*Required action*.
Which of the lines below hold the word "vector"? Pull each of them out.

Stored data
━━━━━━━━━━━━━━━━

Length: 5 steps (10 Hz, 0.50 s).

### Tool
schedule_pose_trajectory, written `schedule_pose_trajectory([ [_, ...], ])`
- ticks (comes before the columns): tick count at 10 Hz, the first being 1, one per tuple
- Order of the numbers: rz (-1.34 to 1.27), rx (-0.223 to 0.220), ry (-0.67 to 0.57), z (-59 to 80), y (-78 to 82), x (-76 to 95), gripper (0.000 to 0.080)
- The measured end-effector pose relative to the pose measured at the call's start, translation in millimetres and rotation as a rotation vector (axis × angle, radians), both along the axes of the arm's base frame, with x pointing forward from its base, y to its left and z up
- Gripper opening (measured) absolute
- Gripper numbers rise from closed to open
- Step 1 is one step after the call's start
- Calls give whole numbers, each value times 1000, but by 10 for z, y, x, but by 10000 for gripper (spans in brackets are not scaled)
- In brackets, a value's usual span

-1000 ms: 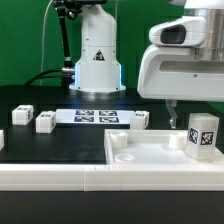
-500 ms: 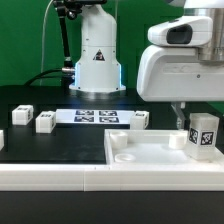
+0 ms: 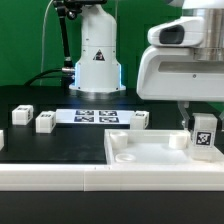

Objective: Assemble one leg

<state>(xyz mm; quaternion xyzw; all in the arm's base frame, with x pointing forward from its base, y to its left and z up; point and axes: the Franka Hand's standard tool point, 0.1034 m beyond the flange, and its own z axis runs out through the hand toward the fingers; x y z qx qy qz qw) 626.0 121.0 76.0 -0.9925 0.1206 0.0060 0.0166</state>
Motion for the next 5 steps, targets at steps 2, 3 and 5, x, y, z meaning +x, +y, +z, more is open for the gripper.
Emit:
schedule_pose_trajectory([
  [2,-184,5,5,-2,-5,3,291],
  [3,-272,11,4,-9,-11,0,291],
  [5,-493,9,8,-10,-10,1,291],
])
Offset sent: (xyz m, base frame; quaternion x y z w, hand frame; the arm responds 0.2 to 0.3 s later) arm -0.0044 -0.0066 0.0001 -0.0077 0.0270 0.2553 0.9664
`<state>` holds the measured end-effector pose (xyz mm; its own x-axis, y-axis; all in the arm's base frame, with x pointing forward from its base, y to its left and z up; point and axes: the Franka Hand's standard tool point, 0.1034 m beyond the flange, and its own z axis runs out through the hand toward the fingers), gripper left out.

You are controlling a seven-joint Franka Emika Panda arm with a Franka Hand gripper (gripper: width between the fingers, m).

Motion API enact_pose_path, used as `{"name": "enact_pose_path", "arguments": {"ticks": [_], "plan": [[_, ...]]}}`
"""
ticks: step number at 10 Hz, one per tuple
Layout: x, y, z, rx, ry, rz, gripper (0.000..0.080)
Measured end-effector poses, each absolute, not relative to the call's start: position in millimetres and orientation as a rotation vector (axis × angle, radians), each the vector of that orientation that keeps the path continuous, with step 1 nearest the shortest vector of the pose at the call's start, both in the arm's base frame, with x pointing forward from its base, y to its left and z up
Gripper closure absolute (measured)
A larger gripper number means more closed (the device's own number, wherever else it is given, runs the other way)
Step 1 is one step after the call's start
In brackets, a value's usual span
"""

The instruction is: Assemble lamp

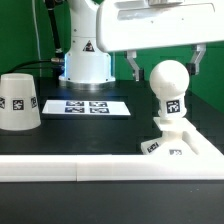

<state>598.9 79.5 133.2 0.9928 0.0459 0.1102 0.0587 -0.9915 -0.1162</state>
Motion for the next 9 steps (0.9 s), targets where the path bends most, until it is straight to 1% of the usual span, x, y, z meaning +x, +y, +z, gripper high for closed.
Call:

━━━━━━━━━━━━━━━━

*Answer box*.
- The measured end-effector pose relative to the pose measured at the call's start, translation in millimetres and rotation as a rotation vector (axis × angle, radians), both along the axes of the arm's base frame, with x pointing forward from its base, y to its left and z up
Measured end-effector poses, each absolute, not relative to the call's start: position in millimetres and orientation as a rotation vector (axis × angle, radians), each the vector of that orientation that keeps the path continuous, with step 1 nearest the shortest vector of the pose at the call's start, both in the arm's base frame, with x pointing forward from its base, y to its left and z up

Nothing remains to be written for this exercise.